# does uber monitior your texts/calls?



## ubearx (Jun 29, 2014)

I'm talking about that phone number you use to contact passengers


----------



## zakk the bear (Jul 8, 2014)

Yes.


----------



## LookyLou (Apr 28, 2014)

Whether they do or not, they could since everything routes thru their system.


----------



## Sydney Uber (Apr 15, 2014)

LookyLou said:


> Whether they do or not, they could since everything routes thru their system.


This I don't get. I call / SMS the clients through my own phone.

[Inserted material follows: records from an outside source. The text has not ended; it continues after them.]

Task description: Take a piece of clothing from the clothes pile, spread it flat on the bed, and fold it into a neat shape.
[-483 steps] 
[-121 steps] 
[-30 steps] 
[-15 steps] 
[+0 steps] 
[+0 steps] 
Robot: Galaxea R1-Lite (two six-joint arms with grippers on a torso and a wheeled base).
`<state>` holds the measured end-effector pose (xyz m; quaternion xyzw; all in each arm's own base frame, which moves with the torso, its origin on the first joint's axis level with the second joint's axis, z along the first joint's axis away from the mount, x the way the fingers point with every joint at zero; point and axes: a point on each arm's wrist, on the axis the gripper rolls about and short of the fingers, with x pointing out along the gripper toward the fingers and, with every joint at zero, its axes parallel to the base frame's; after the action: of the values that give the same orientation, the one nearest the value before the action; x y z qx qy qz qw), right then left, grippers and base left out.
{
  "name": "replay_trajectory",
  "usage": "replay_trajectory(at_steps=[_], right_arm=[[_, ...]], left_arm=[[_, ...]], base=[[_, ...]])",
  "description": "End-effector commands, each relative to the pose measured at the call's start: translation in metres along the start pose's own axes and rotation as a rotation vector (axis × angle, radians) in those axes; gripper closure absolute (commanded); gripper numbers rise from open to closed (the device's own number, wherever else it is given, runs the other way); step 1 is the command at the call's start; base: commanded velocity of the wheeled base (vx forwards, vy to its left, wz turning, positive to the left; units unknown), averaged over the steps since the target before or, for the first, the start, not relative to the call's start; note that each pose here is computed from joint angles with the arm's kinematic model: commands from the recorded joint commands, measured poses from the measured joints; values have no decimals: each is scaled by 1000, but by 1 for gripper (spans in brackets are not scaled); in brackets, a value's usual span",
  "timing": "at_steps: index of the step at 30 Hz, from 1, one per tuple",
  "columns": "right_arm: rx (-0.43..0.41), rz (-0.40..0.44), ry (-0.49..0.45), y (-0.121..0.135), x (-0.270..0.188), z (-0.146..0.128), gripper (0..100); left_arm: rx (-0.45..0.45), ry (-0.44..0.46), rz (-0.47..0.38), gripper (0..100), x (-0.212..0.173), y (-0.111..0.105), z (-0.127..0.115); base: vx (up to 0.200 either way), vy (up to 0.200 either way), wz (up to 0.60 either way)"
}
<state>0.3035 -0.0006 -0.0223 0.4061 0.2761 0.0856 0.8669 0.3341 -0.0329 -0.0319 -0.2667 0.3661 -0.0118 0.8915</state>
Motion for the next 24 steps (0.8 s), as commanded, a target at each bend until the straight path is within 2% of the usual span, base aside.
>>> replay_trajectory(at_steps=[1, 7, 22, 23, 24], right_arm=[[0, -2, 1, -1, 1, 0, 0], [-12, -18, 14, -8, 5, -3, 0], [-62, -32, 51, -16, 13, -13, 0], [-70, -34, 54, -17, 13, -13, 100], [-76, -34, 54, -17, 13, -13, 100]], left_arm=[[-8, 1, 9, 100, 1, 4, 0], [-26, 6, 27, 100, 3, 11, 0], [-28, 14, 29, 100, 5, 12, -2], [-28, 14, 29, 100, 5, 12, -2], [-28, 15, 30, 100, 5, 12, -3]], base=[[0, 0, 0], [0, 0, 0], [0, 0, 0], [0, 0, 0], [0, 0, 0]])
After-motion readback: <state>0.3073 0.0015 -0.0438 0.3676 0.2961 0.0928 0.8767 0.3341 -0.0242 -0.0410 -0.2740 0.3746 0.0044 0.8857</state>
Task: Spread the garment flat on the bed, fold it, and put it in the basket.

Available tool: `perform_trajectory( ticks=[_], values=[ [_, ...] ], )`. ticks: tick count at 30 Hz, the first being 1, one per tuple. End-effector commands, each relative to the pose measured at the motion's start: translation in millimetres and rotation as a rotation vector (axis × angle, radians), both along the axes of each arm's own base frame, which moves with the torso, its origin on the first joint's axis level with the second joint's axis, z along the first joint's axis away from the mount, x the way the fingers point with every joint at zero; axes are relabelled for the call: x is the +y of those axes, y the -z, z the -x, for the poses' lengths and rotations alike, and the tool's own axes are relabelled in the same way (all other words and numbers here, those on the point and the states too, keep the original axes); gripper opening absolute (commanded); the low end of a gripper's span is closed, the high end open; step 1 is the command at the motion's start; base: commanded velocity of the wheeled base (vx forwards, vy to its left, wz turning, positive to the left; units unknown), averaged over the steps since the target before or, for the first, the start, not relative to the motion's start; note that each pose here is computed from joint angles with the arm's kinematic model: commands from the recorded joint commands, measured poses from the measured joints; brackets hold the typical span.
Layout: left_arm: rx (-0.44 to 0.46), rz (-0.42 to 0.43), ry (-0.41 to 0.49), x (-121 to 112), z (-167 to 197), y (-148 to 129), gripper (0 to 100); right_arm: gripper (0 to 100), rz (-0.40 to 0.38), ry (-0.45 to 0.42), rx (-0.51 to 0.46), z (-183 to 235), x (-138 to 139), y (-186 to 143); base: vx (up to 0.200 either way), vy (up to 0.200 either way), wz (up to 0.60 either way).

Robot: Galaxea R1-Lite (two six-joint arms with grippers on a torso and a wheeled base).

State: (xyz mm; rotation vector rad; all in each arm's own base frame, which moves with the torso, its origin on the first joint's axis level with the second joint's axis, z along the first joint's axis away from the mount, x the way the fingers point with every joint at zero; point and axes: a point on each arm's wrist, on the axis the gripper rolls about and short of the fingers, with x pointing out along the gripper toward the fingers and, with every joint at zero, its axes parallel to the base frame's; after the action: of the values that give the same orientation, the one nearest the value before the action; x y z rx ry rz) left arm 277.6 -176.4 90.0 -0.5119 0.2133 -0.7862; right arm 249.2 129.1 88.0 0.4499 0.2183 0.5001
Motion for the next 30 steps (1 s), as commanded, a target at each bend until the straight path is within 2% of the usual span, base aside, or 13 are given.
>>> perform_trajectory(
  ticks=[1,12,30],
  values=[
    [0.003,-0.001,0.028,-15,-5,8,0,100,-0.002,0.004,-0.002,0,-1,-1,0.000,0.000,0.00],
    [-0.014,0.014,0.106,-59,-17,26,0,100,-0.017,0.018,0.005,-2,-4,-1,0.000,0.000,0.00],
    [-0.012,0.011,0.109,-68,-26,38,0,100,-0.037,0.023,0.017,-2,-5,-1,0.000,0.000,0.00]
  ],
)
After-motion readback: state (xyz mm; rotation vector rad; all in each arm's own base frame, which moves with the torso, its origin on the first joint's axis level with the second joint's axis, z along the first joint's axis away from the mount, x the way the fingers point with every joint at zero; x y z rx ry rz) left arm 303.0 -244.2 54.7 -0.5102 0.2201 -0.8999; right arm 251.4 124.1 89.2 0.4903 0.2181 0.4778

Does your UBER iPhone allow you to make calls and send Sms's?


----------



## Just Some Guy (Jun 10, 2014)

Could they? Yes of course. Do they? That is the real question... Check the fine print in your agreement. If it isn't mentioned, then it would be a violation of Federal wiretapping laws. In MA, all parties involved in a conversation (which includes text messages being sent electronically or email) must be aware of any recording, or monitoring by a party not involved with the conversation. Federal law, and most states, only requires one party to be aware. Of note is that you don't need permission, just knowledge that it is being monitored/intercepted/recorded.

A possible loophole may be the expectation of privacy... this has been used by companies monitoring employees when using company computers and phones. You'll need to check your local laws on that one. 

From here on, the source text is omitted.